* _Supplied data_
---+---

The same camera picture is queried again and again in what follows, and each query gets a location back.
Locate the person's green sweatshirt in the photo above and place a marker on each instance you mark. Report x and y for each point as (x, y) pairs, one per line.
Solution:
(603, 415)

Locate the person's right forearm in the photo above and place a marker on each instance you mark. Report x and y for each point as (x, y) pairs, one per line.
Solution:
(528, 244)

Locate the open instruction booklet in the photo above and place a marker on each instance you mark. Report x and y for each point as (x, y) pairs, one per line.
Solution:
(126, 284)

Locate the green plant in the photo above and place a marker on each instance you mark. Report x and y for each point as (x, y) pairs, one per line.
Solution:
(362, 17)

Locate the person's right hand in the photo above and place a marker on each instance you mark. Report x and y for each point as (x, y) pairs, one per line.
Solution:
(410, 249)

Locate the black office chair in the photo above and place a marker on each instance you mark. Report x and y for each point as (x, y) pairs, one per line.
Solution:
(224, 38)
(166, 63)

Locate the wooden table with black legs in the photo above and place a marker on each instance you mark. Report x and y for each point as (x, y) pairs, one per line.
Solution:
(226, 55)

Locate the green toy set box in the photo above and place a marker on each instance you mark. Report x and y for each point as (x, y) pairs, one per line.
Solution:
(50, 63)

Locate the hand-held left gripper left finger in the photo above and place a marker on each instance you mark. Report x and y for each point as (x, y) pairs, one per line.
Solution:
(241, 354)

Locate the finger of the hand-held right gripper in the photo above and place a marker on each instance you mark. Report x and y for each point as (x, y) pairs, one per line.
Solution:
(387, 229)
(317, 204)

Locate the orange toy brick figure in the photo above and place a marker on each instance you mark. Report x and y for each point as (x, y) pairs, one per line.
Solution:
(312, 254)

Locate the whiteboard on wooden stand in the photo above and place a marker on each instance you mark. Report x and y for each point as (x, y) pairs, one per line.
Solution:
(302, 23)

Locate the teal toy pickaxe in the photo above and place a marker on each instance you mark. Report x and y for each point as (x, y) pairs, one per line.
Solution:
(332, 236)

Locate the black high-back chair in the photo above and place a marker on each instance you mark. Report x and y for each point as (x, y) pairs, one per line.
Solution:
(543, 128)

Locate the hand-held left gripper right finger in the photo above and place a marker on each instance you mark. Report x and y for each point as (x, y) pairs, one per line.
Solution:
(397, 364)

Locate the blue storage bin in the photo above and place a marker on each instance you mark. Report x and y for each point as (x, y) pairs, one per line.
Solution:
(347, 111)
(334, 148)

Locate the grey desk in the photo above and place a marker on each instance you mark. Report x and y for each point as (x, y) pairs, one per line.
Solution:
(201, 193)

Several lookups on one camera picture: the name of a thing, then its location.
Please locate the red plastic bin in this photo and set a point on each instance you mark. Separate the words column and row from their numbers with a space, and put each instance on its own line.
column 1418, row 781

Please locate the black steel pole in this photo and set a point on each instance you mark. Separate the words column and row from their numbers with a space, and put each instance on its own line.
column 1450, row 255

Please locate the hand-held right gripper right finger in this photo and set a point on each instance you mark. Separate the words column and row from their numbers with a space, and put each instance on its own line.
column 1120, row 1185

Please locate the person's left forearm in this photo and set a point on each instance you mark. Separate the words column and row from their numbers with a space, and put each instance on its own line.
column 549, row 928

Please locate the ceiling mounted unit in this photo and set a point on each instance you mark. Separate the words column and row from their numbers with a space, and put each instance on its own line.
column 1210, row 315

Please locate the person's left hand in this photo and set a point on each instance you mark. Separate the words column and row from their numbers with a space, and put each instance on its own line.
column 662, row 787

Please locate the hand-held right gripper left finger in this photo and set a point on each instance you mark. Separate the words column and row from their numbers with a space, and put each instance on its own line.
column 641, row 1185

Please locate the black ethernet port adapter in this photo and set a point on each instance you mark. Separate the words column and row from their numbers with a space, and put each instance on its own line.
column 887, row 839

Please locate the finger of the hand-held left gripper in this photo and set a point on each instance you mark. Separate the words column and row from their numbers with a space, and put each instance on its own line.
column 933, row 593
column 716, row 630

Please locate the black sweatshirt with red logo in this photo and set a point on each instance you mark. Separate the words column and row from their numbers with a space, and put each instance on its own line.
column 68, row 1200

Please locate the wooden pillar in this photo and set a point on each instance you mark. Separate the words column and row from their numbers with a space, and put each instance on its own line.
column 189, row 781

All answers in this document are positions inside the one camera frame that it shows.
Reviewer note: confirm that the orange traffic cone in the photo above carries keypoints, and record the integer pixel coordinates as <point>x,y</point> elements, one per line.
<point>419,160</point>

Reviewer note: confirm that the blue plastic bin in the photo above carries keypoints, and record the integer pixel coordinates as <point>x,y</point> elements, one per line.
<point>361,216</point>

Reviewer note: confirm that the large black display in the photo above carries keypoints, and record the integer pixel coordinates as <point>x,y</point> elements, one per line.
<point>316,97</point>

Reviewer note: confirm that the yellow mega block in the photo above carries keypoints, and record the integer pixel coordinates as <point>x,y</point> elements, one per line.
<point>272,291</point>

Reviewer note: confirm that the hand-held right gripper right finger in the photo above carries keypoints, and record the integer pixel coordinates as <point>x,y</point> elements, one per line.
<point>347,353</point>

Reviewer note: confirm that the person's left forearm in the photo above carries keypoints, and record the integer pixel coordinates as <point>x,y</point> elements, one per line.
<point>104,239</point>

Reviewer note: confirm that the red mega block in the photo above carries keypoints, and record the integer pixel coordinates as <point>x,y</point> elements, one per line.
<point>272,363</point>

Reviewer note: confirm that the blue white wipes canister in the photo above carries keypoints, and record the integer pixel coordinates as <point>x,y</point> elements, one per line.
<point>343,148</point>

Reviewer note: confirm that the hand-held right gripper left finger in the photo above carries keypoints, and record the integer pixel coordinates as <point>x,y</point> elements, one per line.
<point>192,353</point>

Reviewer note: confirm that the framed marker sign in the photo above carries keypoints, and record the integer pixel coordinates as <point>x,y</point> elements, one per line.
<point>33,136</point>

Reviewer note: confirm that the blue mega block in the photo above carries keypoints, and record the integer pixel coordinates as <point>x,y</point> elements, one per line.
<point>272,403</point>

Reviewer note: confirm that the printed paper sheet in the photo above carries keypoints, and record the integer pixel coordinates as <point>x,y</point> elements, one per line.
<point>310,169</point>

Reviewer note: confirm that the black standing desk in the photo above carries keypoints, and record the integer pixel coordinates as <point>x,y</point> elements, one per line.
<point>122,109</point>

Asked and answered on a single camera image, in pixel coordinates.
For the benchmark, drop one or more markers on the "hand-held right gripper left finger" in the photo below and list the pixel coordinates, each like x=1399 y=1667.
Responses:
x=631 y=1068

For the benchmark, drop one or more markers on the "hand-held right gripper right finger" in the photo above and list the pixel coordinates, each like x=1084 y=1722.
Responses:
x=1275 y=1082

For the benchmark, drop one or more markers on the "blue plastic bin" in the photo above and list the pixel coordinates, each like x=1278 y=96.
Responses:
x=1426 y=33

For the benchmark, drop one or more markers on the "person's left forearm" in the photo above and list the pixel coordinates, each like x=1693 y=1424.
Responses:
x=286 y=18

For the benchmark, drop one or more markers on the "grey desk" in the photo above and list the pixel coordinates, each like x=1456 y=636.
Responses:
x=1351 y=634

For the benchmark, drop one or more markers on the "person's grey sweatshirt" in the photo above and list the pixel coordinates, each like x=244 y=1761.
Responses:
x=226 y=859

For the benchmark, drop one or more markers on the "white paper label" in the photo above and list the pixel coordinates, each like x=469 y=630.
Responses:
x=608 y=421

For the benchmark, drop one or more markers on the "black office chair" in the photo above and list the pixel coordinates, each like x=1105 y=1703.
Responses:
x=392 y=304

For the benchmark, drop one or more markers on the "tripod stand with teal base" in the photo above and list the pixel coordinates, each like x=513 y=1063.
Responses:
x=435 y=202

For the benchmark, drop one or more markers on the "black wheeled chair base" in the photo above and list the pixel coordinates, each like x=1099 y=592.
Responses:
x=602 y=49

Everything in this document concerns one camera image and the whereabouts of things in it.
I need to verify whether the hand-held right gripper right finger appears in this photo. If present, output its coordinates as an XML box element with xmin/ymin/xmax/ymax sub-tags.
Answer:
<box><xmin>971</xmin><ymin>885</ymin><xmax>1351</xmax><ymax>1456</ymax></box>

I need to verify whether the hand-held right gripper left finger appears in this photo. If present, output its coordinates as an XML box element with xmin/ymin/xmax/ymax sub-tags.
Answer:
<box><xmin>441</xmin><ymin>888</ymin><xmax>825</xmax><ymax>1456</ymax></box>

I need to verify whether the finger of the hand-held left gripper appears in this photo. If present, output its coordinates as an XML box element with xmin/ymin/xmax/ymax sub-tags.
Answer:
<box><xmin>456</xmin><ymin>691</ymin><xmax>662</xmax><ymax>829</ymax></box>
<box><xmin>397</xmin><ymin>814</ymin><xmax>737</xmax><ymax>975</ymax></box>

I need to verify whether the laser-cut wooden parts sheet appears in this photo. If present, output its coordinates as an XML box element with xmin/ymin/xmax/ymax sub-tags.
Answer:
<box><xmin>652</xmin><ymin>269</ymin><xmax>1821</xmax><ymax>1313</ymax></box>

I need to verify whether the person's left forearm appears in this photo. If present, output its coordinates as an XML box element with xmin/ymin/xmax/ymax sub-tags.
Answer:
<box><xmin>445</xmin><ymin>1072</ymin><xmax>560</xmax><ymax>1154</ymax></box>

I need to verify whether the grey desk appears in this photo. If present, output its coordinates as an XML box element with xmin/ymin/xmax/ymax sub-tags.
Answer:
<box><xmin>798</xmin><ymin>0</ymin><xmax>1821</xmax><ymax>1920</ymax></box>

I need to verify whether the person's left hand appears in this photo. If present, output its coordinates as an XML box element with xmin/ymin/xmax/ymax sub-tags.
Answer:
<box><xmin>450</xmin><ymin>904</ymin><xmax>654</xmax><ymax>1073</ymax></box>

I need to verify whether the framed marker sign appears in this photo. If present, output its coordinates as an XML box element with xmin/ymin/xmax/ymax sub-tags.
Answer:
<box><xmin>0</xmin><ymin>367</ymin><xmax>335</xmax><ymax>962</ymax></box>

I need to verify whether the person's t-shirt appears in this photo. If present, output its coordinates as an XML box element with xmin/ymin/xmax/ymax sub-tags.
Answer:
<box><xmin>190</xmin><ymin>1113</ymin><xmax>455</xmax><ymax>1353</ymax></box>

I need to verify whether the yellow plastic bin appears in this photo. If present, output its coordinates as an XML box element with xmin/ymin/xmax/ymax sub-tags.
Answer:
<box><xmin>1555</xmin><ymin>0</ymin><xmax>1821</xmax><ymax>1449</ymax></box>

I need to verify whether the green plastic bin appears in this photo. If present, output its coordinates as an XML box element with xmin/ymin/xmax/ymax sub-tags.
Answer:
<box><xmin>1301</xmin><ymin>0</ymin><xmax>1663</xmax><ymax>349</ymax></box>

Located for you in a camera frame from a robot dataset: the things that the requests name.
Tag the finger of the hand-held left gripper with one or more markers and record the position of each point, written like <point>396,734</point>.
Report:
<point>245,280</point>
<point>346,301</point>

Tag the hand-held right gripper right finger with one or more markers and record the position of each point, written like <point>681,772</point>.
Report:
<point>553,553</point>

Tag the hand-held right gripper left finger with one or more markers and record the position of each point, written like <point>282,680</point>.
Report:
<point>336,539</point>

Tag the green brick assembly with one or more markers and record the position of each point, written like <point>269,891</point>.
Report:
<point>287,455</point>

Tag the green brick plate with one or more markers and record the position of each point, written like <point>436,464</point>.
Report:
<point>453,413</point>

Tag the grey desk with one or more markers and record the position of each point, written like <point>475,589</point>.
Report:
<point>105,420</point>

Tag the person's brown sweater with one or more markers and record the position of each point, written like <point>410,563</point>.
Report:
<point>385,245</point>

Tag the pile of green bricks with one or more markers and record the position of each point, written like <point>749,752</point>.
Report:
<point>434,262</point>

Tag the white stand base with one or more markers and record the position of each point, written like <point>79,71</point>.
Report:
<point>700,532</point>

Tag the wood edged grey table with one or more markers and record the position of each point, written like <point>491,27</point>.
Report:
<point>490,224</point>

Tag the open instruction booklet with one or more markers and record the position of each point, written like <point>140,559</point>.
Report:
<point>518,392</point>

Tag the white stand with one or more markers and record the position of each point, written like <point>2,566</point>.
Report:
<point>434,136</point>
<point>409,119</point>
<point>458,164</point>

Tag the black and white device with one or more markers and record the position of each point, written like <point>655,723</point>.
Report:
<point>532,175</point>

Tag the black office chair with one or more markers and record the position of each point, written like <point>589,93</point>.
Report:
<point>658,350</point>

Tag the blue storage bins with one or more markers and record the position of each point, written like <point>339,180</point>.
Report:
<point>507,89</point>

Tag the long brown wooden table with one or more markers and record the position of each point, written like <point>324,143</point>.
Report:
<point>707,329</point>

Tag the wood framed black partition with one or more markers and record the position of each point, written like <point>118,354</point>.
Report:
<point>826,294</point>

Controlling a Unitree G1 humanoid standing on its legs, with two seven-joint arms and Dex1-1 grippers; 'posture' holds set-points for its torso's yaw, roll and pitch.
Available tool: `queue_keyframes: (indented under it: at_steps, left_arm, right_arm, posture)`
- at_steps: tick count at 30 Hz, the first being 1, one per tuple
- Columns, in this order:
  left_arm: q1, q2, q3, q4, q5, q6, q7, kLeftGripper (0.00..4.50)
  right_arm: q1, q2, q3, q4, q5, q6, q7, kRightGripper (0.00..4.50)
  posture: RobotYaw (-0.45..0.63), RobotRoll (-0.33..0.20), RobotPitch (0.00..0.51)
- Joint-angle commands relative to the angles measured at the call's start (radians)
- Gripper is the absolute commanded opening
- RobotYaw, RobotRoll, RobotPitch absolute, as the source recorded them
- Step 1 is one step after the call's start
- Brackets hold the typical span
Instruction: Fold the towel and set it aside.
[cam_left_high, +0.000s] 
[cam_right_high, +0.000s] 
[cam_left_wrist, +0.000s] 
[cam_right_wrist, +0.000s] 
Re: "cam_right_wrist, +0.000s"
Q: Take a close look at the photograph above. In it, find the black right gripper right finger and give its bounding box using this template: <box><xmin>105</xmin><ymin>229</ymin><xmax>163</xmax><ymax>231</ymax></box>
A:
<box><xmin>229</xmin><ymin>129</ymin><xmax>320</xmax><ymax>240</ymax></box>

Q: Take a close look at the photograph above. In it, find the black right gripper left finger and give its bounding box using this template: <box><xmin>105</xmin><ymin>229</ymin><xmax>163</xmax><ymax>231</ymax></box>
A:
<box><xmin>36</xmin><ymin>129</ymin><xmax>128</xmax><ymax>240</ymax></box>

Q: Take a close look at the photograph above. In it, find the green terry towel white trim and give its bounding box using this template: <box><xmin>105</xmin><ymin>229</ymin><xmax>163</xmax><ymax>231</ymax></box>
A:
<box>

---+---

* _Try it_
Only the lines above that include the word "table" belong in the answer; copy each one.

* _Output for this exercise_
Locate the wooden table with black legs in the photo above and place a marker on each instance you mark. Report x and y for each point as (x, y) pairs, one per line.
Tag the wood edged grey table with one or more markers and record the position of each point, written like <point>491,27</point>.
Tag the long brown wooden table with one or more markers and record the position of each point, written like <point>324,143</point>.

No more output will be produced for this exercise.